There's an old joke that says, "Just because you're paranoid doesn't mean they're not watching you." Now that line is sounding a lot less funny and a lot more like good advice. The president has already admitted to and proffered a lame defense the NSA's warrentless eavesdropping) on US citizens, facilitated by some telecommunications companies who were all-too-willing to hand over private customer data without a subpoena.

Perhaps our president has a juvenile conception of freedom, seeing it merely as protection from physical harm. For anyone who has given the matter thought, it is clear that physical protection is only one concern among many. In fact, at this point, I would venture to say that we are, collectively, in as much danger from our own government as we are from external forces. We have rules here. Our leaders are not exempt from them. Informing, in secret, certain members of congress (the names of which you refuse to divulge) that you are going to break the law does not make the law null and void. It merely proves premeditation.

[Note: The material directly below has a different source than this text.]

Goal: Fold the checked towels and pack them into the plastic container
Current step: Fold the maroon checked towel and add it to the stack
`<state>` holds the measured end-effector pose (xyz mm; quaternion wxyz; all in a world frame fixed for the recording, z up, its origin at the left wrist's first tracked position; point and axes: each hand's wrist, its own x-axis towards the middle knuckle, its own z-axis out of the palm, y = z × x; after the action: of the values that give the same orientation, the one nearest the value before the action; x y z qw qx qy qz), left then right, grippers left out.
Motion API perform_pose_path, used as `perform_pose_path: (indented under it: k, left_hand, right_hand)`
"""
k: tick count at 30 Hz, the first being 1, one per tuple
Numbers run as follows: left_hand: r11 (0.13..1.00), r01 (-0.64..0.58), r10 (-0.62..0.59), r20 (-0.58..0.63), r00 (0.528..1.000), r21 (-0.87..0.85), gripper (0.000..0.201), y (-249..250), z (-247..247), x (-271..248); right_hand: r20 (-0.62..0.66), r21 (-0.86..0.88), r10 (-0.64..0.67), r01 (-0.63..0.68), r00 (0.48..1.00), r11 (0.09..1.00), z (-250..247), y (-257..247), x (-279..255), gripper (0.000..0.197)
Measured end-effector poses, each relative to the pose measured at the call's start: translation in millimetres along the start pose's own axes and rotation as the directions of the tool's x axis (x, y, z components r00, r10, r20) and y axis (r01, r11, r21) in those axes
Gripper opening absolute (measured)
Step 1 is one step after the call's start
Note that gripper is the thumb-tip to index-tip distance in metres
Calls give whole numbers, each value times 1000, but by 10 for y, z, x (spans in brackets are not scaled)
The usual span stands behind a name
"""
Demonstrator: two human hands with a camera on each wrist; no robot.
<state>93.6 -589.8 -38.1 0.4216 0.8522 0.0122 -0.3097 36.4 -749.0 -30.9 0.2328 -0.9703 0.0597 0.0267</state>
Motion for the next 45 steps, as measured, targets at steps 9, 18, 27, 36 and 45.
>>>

It's often said that those who criticize are obliged to offer solutions. I'm glad to do so. If you want to live under the rule of law rather than the whims of despots, it is essential to support organizations that attempt to keep would-be dictators and their cronies honest. You can compile your own list, depending upon how you see your beliefs best represented. For me it includes the EFF, the ACLU, and Amnesty International. Even more important, it is also our democratic responsibility, when confronted with such clear evidence of crookedness, to vote the offenders out of office. The chance for that is coming soon, and I believe it is of the utmost importance.